# Hi!



## AshFox

Beginner wife here! This year will be our 4th anniversary, but still have some bugs. 
I'm a bit old schooled and think that a man should take care of most of the money work, leaving wife to make her homebusiness, artclass or whatever makes her happy. 
Sex is essential, like a salt to food, but you will not be happy having only salt. 
Talking works well at psychology forums and self-help books. In real life there are stubborn partners and mighty partners. 

Have a nice day and stay foxy!


----------



## Andy1001

AshFox said:


> Beginner wife here! This year will be our 4th anniversary, but still have some bugs.
> I'm a bit old schooled and think that a man should take care of most of the money work, leaving wife to make her homebusiness, artclass or whatever makes her happy.
> Sex is essential, like a salt to food, but you will not be happy having only salt.
> Talking works well at psychology forums and self-help books. In real life there are stubborn partners and mighty partners.
> 
> Have a nice day and stay foxy!


Do you regard yourself as stubborn or mighty?
As regards who earns what,shouldn’t that depend on what the earning potential of each partner is. 
There is a difference between being old fashioned and being a self centered,entitled,lazy ass. Are you willing to do all the cooking,cleaning,grocery shopping etc if your husband is working.


----------



## arbitrator

AshFox said:


> Beginner wife here! This year will be our 4th anniversary, but still have some bugs.
> I'm a bit old schooled and think that a man should take care of most of the money work, leaving wife to make her homebusiness, artclass or whatever makes her happy.
> Sex is essential, like a salt to food, but you will not be happy having only salt.
> Talking works well at psychology forums and self-help books. In real life there are stubborn partners and mighty partners.
> 
> Have a nice day and stay foxy!


*Welcome to TAM as we're so happy to have you aboard as it's newest member!

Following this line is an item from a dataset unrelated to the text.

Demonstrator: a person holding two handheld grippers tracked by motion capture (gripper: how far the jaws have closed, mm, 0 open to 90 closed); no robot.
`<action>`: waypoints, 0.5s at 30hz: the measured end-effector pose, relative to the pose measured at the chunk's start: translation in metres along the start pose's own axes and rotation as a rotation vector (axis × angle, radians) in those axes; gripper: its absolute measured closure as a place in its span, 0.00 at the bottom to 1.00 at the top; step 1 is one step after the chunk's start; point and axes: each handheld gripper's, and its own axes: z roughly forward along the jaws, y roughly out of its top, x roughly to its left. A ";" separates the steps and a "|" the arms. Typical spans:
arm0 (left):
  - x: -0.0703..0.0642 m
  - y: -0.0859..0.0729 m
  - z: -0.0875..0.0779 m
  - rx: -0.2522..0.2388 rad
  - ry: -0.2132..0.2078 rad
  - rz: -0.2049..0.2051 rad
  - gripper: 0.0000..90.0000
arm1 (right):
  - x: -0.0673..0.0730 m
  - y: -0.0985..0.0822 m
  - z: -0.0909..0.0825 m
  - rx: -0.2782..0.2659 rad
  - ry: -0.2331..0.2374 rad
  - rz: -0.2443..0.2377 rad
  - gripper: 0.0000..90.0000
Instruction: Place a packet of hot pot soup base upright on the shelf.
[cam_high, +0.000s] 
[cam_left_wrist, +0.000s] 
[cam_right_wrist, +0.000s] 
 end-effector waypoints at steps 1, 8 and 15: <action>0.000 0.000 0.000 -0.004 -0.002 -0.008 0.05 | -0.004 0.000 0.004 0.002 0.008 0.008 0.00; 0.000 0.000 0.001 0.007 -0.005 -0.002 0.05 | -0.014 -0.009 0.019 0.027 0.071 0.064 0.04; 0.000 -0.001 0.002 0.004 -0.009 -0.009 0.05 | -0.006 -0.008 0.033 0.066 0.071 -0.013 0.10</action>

And while here, you'll receive a plethora of great advice here from some of the greatest and caring minds that I have ever had the pleasure of being associated with!

Regarding your situation, please always remember that marriage is preeminently a two-way thouroghfare and it's best to look out for each other's needs! And that needs to be implicitly understood by both parties at the relationship's inception! 

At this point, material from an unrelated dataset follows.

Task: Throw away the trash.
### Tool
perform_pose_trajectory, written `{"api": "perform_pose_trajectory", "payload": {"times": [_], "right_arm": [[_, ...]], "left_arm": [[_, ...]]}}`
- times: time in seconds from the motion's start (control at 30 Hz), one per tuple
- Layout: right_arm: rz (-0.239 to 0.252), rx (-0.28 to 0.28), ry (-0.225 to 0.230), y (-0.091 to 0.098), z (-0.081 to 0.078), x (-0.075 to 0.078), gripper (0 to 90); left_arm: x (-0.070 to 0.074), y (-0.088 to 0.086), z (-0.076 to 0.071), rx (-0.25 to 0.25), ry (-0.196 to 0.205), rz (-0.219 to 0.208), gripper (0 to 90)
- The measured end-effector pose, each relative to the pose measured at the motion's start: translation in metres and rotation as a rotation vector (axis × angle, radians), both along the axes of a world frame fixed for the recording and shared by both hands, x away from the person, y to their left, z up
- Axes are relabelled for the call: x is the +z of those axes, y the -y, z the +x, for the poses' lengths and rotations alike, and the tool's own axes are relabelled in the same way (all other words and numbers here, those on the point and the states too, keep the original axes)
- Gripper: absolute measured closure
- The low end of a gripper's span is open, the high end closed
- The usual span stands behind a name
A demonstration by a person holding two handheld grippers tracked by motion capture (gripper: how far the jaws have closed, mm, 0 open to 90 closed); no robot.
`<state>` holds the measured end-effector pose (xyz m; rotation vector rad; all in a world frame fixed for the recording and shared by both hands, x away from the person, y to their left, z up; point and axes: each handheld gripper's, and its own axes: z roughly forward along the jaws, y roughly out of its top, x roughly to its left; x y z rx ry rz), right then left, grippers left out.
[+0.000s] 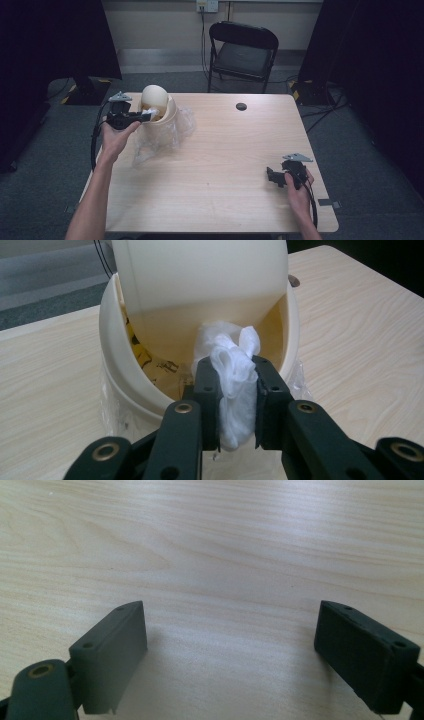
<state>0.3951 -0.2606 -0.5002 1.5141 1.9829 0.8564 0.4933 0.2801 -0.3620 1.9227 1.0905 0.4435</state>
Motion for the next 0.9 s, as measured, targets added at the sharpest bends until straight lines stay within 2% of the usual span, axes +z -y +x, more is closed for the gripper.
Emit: {"api": "perform_pose_trajectory", "payload": {"times": [0.23, 0.33, 0.43, 0.57, 0.9], "right_arm": [[0.0, 0.0, 0.0, 0.0, 0.0, 0.0, 12.7], [0.0, 0.001, 0.0, 0.0, 0.0, 0.0, 12.7], [0.0, -0.001, -0.001, 0.0, 0.0, 0.0, 12.7], [0.0, 0.0, 0.0, 0.0, 0.0, 0.0, 12.7], [-0.001, 0.001, 0.0, 0.0, 0.0, 0.0, 12.7]], "left_arm": [[-0.003, 0.01, 0.008, 0.013, -0.019, 0.012, 76.3], [-0.005, 0.014, 0.015, 0.015, -0.037, 0.053, 76.2], [-0.006, 0.017, 0.02, 0.025, -0.047, 0.056, 76.1], [-0.011, 0.023, 0.026, 0.033, -0.066, 0.09, 75.9], [-0.022, 0.028, 0.036, 0.058, -0.115, 0.075, 75.0]]}}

But make no mistake about it: you are to do your leveled best to aid and comfort each other emotionally, physically, and spiritually to the very best of your God-given ability, without exception! *


----------



## AshFox

Thanks! I'll try my very best! : )


----------



## AshFox

It depends.
I'm doing this already, with some exceptions and balance.


----------



## SunCMars

Be wary.....

The winds blow hard here. They blow from all directions.

Some will propel you forward.

Alas, some will knock you off balance, off your beat, off your feet.

Done so fairly, fairly not.

Be wary....


Just Sayin,


The Host-


----------



## Blondilocks

Love your avatar.:wink2:


----------



## arbitrator

*And, @AshFox ~ you can always extrapolate on the specifics of your situation by telling us a bit more in detail about it by just starting a new thread about it ~ but only when you're fully ready to do so!*


----------



## AshFox

I've seen such a strong storms here, that I even wonder - how the heck it could go so far... I don't remember, but in one movie someone said "people are so fragile". 
I am really glad that this forum exists, it is more helpful than a pastor + psychologist +wine. OK, wine can be counted here too. Whoever build this - thank you.


----------



## FrazzledSadHusband

Could a old man offer you some un-asked for advice?

As a way of keeping your marriage on track, you and spouse should read "The 5 Love Languages", and take the quizzes in the back. Find out what reaches/touches each of your hearts, memorize what your spouse's is, and try to speak it often.

welcome to TAM,


----------



## sokillme

AshFox said:


> Beginner wife here! This year will be our 4th anniversary, but still have some bugs.
> I'm a bit old schooled and think that a man should take care of most of the money work, leaving wife to make her homebusiness, artclass or whatever makes her happy.
> Sex is essential, like a salt to food, but you will not be happy having only salt.
> Talking works well at psychology forums and self-help books. In real life there are stubborn partners and mighty partners.
> 
> Have a nice day and stay foxy!


So you don't work and don't talk? What exactly do you bring to the table?


----------